From the listing below, copy only the lines running from the line that contains "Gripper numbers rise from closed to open" to the line that contains "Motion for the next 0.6", both included.

- _Source data_:

• • •

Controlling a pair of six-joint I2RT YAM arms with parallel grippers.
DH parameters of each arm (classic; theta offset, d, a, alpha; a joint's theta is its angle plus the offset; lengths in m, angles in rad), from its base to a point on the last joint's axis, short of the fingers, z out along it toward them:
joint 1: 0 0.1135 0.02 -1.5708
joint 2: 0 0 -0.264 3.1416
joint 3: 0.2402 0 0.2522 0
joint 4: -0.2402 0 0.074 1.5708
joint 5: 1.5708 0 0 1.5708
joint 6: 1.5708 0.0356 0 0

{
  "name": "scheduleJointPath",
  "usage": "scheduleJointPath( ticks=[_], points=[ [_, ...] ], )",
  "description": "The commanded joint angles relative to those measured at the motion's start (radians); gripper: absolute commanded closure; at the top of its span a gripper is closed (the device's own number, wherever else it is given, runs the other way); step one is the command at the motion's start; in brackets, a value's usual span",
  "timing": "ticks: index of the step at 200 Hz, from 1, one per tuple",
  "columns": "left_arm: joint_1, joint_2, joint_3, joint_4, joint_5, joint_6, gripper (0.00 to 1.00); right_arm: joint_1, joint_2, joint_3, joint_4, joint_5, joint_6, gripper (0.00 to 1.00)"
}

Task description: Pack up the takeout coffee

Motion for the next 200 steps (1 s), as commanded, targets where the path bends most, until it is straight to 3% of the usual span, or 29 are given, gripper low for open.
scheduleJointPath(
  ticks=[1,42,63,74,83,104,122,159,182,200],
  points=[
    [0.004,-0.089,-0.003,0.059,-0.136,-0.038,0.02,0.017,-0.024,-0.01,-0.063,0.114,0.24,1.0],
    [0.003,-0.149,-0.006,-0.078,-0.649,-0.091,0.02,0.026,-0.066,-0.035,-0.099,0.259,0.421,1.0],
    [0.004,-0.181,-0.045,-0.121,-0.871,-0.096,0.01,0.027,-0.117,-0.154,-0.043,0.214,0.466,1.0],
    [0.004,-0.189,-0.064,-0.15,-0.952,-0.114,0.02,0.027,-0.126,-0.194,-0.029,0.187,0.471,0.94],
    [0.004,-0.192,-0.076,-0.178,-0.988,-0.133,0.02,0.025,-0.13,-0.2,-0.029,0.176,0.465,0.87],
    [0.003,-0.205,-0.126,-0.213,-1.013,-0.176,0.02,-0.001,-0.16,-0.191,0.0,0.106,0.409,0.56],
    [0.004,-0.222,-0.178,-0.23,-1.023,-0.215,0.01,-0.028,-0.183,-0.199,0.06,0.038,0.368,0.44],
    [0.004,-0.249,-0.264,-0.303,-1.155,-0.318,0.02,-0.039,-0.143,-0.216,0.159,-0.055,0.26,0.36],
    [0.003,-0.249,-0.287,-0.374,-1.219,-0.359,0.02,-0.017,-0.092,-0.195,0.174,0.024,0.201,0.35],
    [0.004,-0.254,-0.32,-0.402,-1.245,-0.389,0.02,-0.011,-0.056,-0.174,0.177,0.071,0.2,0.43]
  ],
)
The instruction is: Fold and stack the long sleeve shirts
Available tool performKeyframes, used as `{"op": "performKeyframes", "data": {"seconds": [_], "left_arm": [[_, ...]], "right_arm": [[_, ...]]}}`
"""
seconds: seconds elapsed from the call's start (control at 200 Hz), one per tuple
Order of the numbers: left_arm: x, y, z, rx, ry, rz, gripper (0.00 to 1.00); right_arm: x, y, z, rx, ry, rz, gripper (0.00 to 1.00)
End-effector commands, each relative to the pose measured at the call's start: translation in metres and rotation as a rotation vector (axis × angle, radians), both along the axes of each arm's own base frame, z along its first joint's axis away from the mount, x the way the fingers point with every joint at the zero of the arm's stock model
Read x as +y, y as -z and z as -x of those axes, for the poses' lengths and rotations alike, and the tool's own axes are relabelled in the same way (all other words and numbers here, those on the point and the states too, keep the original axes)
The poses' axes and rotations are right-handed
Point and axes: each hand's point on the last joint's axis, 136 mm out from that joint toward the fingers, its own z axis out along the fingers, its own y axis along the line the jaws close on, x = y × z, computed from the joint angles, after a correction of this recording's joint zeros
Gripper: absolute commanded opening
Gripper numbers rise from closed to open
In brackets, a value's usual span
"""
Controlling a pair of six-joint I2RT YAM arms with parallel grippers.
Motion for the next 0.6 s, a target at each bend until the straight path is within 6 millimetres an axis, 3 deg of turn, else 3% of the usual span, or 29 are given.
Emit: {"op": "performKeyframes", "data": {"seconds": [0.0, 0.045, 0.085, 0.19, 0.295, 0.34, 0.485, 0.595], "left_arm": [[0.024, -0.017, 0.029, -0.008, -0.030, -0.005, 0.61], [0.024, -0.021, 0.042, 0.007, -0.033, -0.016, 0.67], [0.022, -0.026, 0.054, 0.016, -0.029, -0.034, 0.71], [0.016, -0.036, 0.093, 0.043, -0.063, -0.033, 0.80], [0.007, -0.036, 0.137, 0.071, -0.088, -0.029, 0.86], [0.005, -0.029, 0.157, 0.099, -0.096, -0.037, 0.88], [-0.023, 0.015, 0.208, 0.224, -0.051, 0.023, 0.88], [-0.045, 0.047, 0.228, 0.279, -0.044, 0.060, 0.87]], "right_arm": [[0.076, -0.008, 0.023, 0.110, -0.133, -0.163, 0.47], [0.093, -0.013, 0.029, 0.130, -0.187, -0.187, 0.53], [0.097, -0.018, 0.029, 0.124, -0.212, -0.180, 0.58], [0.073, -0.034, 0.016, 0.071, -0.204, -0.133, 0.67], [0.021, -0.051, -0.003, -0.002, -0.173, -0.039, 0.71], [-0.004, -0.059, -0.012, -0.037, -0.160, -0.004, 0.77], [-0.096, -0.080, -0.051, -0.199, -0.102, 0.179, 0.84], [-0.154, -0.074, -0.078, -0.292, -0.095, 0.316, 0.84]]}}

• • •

- _Finished exercise_:
Gripper numbers rise from closed to open
In brackets, a value's usual span
"""
Controlling a pair of six-joint I2RT YAM arms with parallel grippers.
Motion for the next 0.6 s, a target at each bend until the straight path is within 6 millimetres an axis, 3 deg of turn, else 3% of the usual span, or 29 are given.

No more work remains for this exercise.